The media tour is to publicize the November 21st Cotto vs. Canelo fight on HBO pay-per-view from the Mandalay Bay Resort & Casino in Las Vegas, Nevada.

Today’s Cotto-Canelo media tour will take place at the Hollywood & Highland Center at 6801 Hollywood Blvd, Los Angeles, CA 90028. Best of all, it’s open to the boxing public. This is a positive.

Tickets for the Cotto-Canelo fight go on sale on Tuesday, August 25th, and are said to be from $2 thousand to $150. The tickets are considerably more expensive than the October 17th unification fight between IBO/WBA middleweight champion Gennady “GGG” Golovkin and David Lemieux probably because of Cotto and Canelo having a bigger fan base as a whole than the two of those fighters.

Golovkin is quickly becoming as popular as Canelo and Cotto, but his opponent Lemieux isn’t as well known in the United States with the casual boxing fans. On Tuesday, Cotto-Canelo will be in Mexico City, Mexico for the second city of the four-city media tour. On Wednesday, they’ll be in New York. On Thursday, they’ll complete their final stop of their promotional tour in Caguas, Puerto Rico.

There’s a lot of anticipation from boxing fans in the Cotto-Canelo fight, as it’s arguably the second biggest fight of the year. The biggest fight of the year thus far is the Floyd Mayweather Jr. vs. Manny Pacquiao fight on May 2nd on HBO and Showtime pay-per-view. The fight wasn’t an entertaining affair, but it brought in 4.4 million PPV buys.

Canelo’s promoter Oscar De La Hoya has been saying recently that the Cotto-Canelo fight will break records. He doesn’t say what kind of records that it’ll break. He’s expecting large PPV numbers. Dan Rafael of ESPN doesn’t see the fight bringing in big numbers though, and he may be right.

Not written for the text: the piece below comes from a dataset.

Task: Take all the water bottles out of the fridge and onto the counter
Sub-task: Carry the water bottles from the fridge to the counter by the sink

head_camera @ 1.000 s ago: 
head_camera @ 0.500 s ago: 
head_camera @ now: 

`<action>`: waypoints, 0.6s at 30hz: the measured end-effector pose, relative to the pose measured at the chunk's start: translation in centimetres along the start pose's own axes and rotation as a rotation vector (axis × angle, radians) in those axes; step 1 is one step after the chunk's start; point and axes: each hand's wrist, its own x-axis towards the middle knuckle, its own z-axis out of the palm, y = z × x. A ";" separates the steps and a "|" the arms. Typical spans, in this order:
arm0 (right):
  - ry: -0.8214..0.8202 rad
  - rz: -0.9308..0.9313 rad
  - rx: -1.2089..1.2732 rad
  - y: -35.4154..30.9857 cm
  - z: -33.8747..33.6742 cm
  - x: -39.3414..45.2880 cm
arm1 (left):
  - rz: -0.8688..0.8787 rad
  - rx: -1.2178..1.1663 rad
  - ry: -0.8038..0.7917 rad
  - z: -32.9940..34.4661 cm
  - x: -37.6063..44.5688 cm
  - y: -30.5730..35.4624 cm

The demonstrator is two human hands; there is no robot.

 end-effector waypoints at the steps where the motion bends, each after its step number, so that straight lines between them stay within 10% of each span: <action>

Canelo and Cotto, as popular as they are, have only been averaging 300,000 PPV buys when they’re the headline fight and not matched against Mayweather or Pacquiao. Canelo an Cotto seem to need one of those two fighters for them to bring in the big PPV numbers, which suggests that they’ve failed to become crossover stars like Pacquiao, Mayweather and De La Hoya achieved with their careers. Cotto and Canelo are popular, but their support seems to be driven largely by their built in fan base in the United States.

The Cotto-Canelo fight will take place at a catch-weight of 155lbs rather than the full weight of 160lbs. This is due to the two fighters not seeing themselves as middleweights. It’s understandable for the 5’7” Cotto, who rehydrates to around 160 for his fights at middleweight. But for Canelo, it’s hard to understand why he doesn’t see himself as a middleweight. Canelo weighs as much at 175 for his fights at junior middleweight, and he clearly is a middleweight whether he wants to call himself one or not. But by keeping himself perched in the 154lb division in name only, Canelo stays in the position where he can fight welterweights like Mayweather and middleweights like Cotto.

Once Canelo commits to the middleweight division, it might become harder for him to get fights against welterweights because they might struggle with the idea of them fighting a middleweight, but there’s no difference from what Canelo is now. He’s a 175lb middleweight to drains down occasionally to 154 but mostly to 155 nowadays for his fights. However, the money that welterweights can make fighting Canelo at any weight will likely continue to lure them up in weight to fight him in the future.